Я всегда удивляюсь, почему такие обширные широкие русла из светлых валунов выходят из самого сердца высоко вздымающихся, драматических каменных гор всего в нескольких милях от моря. Всего в нескольких милях! И притом в руслах, достаточно широких для Рейна, струится лишь пара тонких ручейков. Но таково положение дел. Пейзаж древний и классически-романтический, словно он застал далекие времена, более бурные реки и пышную зелень. Крутая, скалистая, дикая земля вздымается к вершинам и обрывам, образуя сплетение высот. Но все они сгромождены друг на друга. И в старых пейзажах, как и в стариках, плоть истончается, а кости выступают наружу. Скалы торчат причудливыми выступами. Настоящие джунгли пиков в этой старой Сицилии.

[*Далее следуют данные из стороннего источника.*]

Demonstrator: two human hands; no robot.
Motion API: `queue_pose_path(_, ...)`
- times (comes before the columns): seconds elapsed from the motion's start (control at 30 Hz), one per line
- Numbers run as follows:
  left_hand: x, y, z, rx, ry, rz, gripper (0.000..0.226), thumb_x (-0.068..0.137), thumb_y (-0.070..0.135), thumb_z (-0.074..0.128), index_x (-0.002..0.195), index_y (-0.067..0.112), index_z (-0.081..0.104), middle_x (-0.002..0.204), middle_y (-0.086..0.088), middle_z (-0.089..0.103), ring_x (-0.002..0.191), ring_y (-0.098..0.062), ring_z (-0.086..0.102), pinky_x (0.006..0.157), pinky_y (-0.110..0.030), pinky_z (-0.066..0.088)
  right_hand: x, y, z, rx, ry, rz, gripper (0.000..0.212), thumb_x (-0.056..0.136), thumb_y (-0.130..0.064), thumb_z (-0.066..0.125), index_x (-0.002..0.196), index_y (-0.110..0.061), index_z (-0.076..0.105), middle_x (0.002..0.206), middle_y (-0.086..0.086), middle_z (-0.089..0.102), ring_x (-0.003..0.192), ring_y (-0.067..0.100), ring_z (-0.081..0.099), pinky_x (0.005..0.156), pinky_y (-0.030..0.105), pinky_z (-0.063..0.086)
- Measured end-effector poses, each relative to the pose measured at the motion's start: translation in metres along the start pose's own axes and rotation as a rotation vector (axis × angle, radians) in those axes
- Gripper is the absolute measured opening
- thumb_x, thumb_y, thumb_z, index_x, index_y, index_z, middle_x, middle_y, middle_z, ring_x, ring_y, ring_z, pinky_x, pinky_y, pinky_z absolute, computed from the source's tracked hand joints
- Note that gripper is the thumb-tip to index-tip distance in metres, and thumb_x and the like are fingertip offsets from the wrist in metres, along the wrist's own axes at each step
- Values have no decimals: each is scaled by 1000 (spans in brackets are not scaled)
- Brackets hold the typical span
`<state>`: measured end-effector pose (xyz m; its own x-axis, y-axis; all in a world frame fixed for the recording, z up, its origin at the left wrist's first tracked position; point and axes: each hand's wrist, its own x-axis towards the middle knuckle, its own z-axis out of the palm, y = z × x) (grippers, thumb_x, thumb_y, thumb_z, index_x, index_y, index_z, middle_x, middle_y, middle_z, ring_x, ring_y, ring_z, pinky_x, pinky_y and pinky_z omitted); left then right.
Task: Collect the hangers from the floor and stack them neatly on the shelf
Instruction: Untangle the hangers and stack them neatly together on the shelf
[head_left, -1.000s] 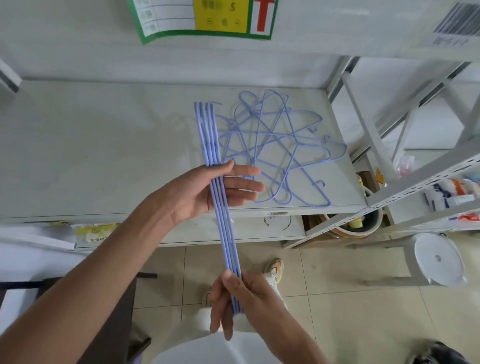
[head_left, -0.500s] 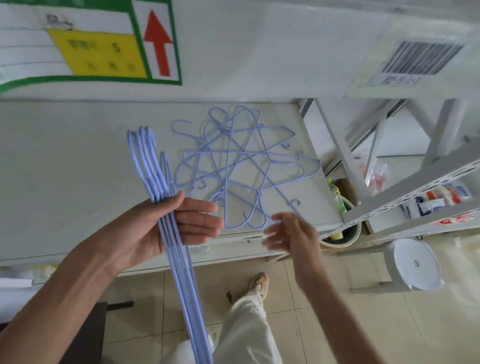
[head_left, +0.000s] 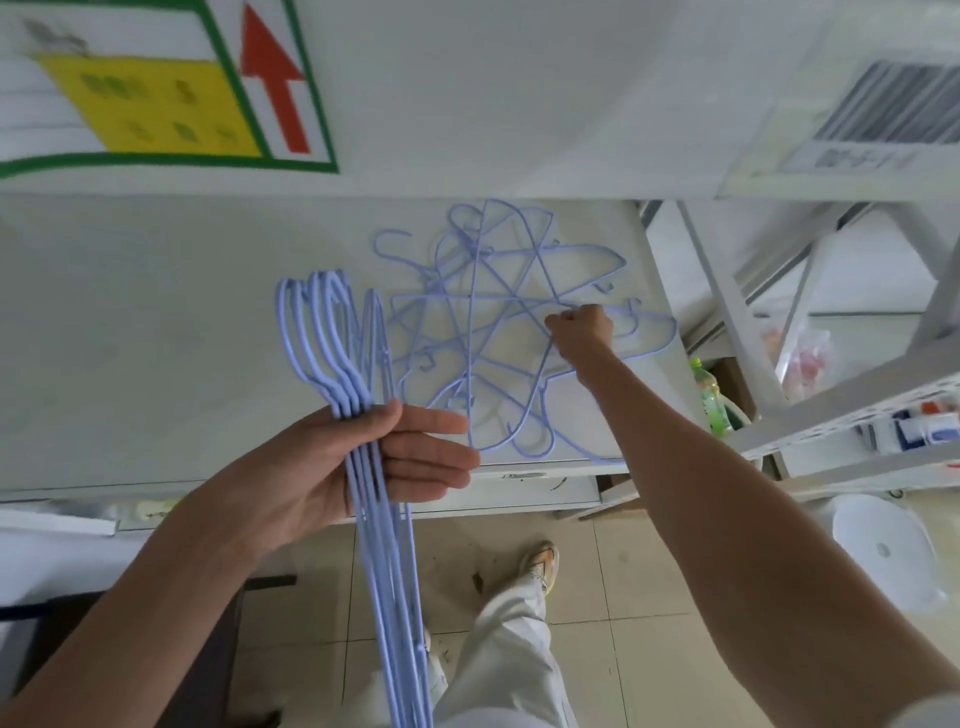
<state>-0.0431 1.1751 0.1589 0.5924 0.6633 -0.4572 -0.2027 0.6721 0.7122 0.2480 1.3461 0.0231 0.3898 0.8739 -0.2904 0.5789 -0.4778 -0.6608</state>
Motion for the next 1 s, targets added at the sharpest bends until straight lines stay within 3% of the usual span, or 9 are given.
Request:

Небо сплошь серое. Пролив серый. Реджо, прямо напротив, выглядит белым под великим темным носком Калабрии, носком итальянского сапога. На Аспромонте висит серая туча. Собирается дождь. После столь чудесных звенящих синих дней пойдет дождь. Какая удача!
Аспромонте! Гарибальди! Я бы вечно закрывал лицо руками при виде Аспромонте. Жаль, что Гарибальди не был более гордым. Зачем он ушел так смиренно, с мешком семян да блохой в ухе, когда Его Величество король Виктор Эммануил со своими коротенькими ножками появился на сцене. Бедный Гарибальди! Он хотел быть героем и диктатором свободной Сицилии. Ну что ж, нельзя быть диктатором и одновременно смиренным. Нужно быть героем, коим он и являлся, и гордым, коим он не был. К тому же нынче люди не выбирают в правители гордых героев. Вовсе нет. Они предпочитают конституционных монархов, являющихся наемными служащими и прекрасно это осознающих. Такова демократия. Демократия преклоняется лишь перед собственными слугами и ни перед чем больше. Из Гарибальди же настоящего слугу не получилось бы. Разве что из Его Величества короля Виктора Эммануила. Вот Италия и выбрала Виктора Эммануила, а Гарибальди удалился с мешком зерна и пинком под зад, словно покорный осел.